U.S. "kicks can" towards "fiscal abyss" - China's Xinhua

Reuters Middle East

BEIJING, Jan 2 (Reuters) - The last-minute U.S. deal over

tax increases has fixed one problem, but the world's largest

economy must get to grips with a budget deficit that threatens

not a "fiscal cliff" but a "fiscal abyss", China's Xinhua news

agency said on Wednesday.

The state news agency said in a commentary, issued in

English on its website, that while the United States was clearly

the dominant economic power, it "simply cannot live on borrowed

prosperity forever", and its politicians seemed reluctant to

tackle its total debt of about $16 trillion.

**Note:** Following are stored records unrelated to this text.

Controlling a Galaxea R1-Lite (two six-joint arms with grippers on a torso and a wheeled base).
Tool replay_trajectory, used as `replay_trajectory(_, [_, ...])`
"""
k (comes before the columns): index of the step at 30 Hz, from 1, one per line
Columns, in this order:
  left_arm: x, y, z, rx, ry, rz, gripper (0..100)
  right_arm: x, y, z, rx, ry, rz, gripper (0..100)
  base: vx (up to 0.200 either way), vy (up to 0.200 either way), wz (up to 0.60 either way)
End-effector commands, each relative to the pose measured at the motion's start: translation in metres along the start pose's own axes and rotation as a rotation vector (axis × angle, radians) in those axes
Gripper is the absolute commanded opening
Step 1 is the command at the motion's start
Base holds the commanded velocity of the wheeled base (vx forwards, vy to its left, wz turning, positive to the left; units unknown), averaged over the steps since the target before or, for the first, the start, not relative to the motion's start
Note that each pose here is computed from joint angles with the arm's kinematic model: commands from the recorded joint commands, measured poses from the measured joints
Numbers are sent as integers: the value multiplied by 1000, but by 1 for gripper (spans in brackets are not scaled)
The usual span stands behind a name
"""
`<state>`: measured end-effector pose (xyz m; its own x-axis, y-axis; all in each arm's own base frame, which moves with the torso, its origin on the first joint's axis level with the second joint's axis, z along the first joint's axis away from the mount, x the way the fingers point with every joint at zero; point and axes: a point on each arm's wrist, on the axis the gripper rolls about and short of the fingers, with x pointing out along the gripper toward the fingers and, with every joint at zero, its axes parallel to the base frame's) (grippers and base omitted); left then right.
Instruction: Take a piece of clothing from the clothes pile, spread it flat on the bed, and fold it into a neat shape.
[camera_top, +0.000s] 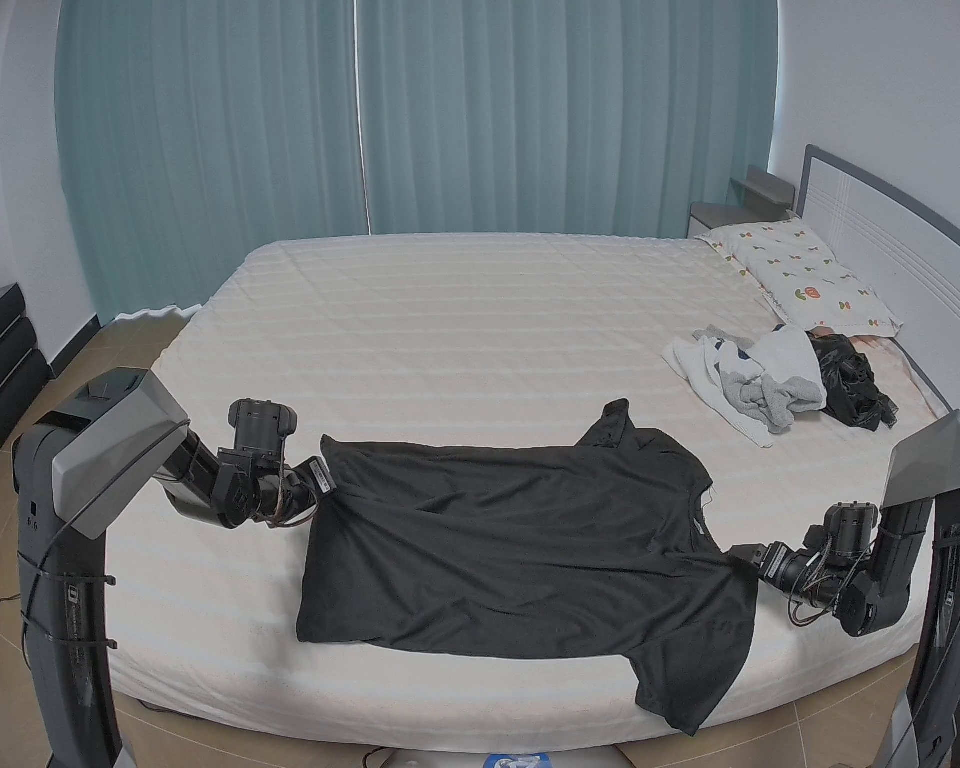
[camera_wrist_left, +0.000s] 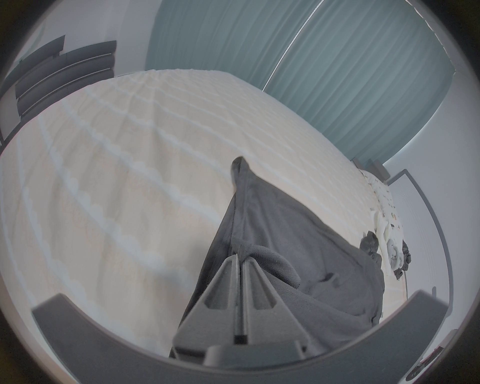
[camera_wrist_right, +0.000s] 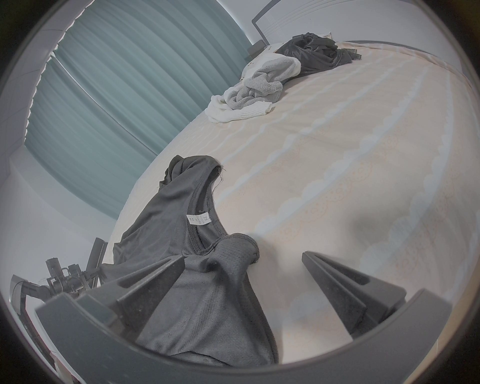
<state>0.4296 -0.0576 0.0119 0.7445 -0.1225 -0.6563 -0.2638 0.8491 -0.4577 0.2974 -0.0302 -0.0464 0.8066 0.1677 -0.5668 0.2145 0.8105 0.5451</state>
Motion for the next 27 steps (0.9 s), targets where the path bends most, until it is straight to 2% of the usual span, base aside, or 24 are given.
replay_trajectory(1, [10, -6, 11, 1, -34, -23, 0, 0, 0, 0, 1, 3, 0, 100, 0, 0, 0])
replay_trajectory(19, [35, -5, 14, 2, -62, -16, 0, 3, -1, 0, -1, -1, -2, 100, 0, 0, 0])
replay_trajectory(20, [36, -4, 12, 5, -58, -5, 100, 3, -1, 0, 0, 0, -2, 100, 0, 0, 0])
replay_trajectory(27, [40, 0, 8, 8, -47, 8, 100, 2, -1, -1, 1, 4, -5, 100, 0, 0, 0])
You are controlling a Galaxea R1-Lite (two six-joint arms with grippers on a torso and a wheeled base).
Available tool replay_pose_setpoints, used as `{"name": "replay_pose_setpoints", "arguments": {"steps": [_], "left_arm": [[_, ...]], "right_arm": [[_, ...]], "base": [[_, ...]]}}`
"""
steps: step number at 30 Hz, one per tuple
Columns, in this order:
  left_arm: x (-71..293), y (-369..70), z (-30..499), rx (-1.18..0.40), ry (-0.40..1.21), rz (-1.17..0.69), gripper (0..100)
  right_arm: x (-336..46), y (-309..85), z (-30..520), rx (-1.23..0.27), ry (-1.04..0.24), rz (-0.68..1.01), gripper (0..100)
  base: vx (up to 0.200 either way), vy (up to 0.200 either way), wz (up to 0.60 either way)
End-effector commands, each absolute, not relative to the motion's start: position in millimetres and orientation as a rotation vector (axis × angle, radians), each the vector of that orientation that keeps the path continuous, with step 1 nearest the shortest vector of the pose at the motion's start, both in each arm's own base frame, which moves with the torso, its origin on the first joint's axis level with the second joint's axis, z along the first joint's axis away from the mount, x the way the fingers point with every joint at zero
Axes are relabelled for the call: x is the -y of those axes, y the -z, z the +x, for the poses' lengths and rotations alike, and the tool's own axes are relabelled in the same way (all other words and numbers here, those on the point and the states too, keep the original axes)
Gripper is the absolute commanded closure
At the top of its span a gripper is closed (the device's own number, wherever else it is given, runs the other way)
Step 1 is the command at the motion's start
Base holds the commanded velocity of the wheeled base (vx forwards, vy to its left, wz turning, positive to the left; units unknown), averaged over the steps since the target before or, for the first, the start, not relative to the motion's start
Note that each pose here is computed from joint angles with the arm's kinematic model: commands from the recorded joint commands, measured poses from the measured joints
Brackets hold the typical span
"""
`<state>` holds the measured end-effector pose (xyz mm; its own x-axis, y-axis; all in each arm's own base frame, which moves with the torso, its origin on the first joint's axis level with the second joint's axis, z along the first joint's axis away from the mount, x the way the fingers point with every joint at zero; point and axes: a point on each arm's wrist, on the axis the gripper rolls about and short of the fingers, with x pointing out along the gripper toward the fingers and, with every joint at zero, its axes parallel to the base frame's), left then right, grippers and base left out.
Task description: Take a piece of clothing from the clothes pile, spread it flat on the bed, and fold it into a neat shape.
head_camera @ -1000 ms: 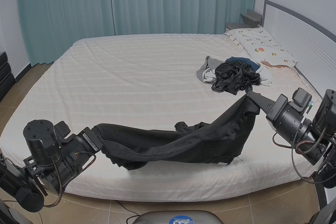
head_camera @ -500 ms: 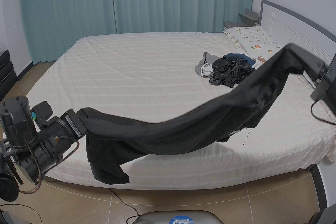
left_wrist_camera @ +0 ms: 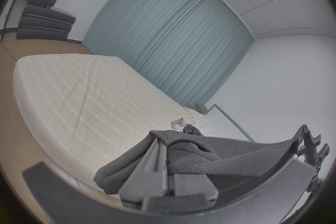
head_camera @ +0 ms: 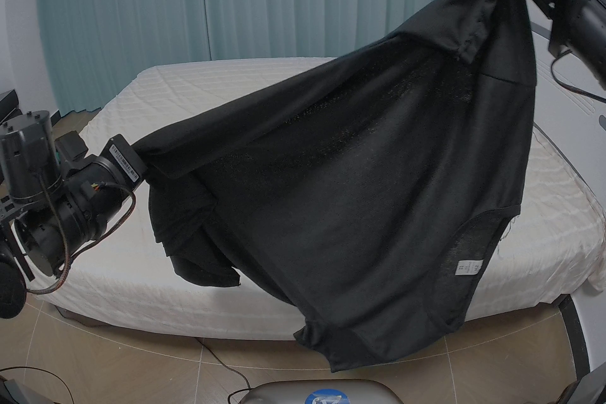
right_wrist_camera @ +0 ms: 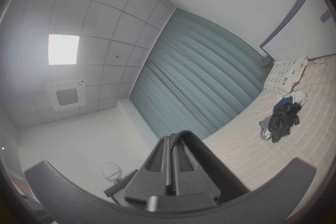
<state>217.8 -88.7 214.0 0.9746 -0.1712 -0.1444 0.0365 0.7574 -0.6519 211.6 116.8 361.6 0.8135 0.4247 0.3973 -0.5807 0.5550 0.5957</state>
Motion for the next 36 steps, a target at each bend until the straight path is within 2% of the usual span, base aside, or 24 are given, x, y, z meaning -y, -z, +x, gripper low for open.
{"name": "replay_pose_setpoints", "arguments": {"steps": [1, 7, 12, 17, 24, 26, 36], "left_arm": [[89, -176, 252, -0.358, 0.035, -0.697, 100], [88, -169, 262, -0.392, 0.016, -0.697, 100], [90, -163, 270, -0.422, 0.033, -0.701, 100], [92, -149, 293, -0.454, 0.001, -0.724, 100], [93, -118, 329, -0.555, -0.006, -0.806, 100], [94, -111, 336, -0.564, -0.021, -0.824, 100], [96, -86, 359, -0.593, -0.069, -0.86, 100]], "right_arm": [[-148, -319, 309, 0.13, -0.513, 0.719, 100], [-153, -316, 346, 0.185, -0.477, 0.649, 100], [-157, -310, 356, 0.184, -0.47, 0.636, 100], [-163, -297, 369, 0.173, -0.463, 0.61, 100], [-168, -292, 381, 0.231, -0.467, 0.595, 100], [-170, -278, 391, 0.207, -0.45, 0.581, 100], [-177, -214, 430, 0.181, -0.387, 0.563, 100]], "base": [[0.2, 0.0, 0.0], [0.2, 0.0, 0.0], [0.2, 0.0, 0.0], [0.2, 0.0, 0.0], [0.2, 0.0, 0.0], [0.2, 0.0, 0.0], [0.0, 0.0, 0.0]]}}
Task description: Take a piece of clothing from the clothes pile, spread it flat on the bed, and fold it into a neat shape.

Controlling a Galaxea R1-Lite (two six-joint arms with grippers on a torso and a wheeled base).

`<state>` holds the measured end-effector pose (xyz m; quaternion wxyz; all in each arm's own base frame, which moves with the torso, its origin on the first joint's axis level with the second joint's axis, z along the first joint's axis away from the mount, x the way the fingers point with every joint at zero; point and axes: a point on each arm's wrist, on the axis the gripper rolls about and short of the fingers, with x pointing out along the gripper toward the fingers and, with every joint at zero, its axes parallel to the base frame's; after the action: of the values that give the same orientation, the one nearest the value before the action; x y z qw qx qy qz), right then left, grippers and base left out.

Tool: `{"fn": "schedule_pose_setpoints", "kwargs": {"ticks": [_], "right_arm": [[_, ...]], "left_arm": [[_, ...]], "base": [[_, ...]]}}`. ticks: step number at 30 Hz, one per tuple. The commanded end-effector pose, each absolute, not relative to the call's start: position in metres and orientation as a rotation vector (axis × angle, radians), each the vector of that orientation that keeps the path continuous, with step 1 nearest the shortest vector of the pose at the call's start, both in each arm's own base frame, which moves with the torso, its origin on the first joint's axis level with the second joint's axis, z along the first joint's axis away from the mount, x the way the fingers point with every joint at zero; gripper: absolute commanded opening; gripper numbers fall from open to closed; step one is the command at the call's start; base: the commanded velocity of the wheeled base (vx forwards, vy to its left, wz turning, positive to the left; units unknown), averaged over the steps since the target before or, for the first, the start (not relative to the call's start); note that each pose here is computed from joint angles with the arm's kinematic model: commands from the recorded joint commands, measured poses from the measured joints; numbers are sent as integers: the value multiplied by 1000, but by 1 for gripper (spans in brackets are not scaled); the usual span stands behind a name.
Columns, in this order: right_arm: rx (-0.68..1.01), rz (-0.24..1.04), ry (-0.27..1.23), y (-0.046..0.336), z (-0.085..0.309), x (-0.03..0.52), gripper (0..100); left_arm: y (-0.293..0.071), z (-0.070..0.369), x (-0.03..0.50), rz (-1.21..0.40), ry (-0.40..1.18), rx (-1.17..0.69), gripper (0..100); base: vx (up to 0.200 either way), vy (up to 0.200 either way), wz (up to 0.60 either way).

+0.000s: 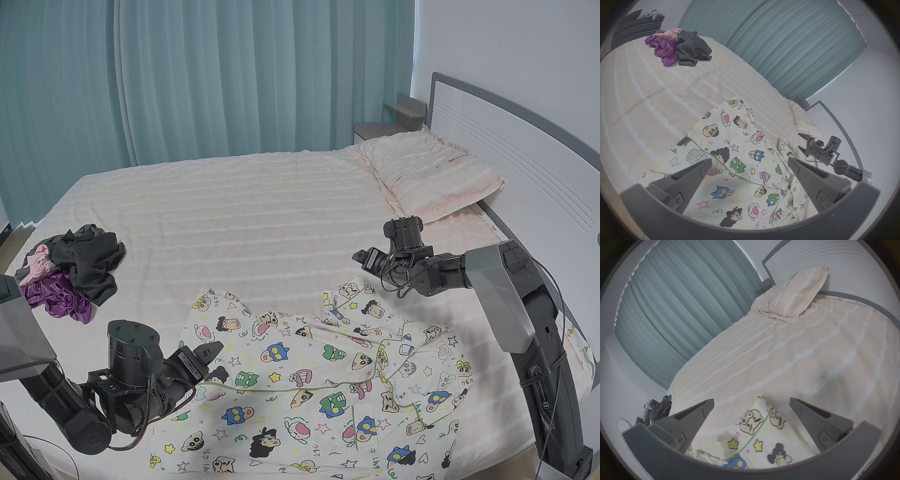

"In a democracy like the United States, tax increases and

spending cuts, the exact dose of medicine needed to cure its

chronic debt disease, have long proved hugely unpopular among

voters," Xinhua said.

"So the politicians have chosen to kick the can down the

road again and again. But as we all know, the can will never

disappear. Sometime and somewhere, you might trip over it and

fall hard on the ground, or in the U.S. case, into an abyss you

can never come out of."

China has a strong interest in a healthy U.S. economy. It

sits on the world's biggest pile of foreign exchange reserves,

worth $3.3 trillion, and as much as 70 percent of the holdings

are invested in U.S. dollar assets, including U.S. Treasuries,

according to analysts.

The United States is also a major export market for China.

Global stock markets rose on Wednesday on relief that the

U.S. had passed measures to avert the huge tax increases and

spending cuts that would have pushed the economy into recession.

However, Xinhua also took aim at U.S. politicians, saying

that if they came so close to falling off a cliff, "they are far

less likely to reach a deal to help their country climb out of

an abyss".

In separate commentaries Xinhua published on Tuesday on the

fiscal cliff debate, it called on the United States to live up

to its global economic responsibilities and also blamed its

poorly functioning political system for the mess


Such commentaries are not policy statements as such, but can

be read as a reflection of Chinese government thinking.